Where r they located
r there any in pa- if so wat area
wat tempatures do they like
north sout east or west i dono just any info on them


----------



## Sweetnutts (Mar 6, 2007)

Just a minor idea of a place to look would be in the trees.

Pick a calm spot with little wind. Kick away all the dead leaves in a 4 foot by 4 foot area. Sit in that spot, preferably leaning against a tree for about an hour. The removal of the leaves will allow you to move stealthy, and its also a great natural cover scent. If you don't see anything in 1 hour, you aren't and its time to find another spot.

Look for Oak trees, and for other food sources with a clearing to make shots. There is no need to just sit in heavy blanketed woods if you can't shoot at anything.
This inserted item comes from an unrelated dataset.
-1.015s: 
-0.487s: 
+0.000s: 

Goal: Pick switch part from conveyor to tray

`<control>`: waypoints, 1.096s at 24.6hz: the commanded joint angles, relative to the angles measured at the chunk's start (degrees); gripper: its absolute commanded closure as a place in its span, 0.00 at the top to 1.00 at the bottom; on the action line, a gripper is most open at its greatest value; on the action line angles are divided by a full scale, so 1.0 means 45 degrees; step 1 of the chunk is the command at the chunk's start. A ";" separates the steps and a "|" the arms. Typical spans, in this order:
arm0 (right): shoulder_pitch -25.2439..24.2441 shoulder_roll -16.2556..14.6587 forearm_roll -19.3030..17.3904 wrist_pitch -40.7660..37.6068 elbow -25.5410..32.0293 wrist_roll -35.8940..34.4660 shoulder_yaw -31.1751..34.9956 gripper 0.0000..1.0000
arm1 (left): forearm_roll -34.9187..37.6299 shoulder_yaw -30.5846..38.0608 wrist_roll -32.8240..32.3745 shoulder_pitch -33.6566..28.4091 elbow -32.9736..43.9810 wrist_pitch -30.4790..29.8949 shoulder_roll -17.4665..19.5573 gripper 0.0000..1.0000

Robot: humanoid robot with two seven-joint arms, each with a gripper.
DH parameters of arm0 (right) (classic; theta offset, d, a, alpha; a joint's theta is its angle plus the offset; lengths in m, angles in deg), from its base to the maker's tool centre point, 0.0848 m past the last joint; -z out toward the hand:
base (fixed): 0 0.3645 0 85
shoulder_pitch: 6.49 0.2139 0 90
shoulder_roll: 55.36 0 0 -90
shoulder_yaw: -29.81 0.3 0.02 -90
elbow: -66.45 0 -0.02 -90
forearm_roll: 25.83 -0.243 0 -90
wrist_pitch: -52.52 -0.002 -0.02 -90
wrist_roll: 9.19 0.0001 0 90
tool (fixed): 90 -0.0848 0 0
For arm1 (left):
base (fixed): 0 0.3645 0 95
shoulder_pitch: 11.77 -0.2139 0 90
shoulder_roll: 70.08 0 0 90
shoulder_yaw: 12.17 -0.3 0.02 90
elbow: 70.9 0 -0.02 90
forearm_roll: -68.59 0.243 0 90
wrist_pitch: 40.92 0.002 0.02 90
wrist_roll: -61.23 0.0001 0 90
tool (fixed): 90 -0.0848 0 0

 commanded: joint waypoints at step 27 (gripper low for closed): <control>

Make sure your weapon is dialed in to shoot a fly at thirty yards out. If you can't do that you can't score a head shot and it aint worth shooting at if you aren't going to one shot one kill.

Hope that helps.


----------



## swampthing (Mar 15, 2010)

Down here in the south we have southern Fox squirrels. They are nearly as big as house cats and come in several colors...Black, grey, silver,red,,,,,,,some may be combo...black/grey head.....I have a huge black one mounted. They tend to be in more open habitat like managed pine stands.......I grew up in MO.....The fox squirrels up there tended to be on the edge of the woods and liked corn fields


----------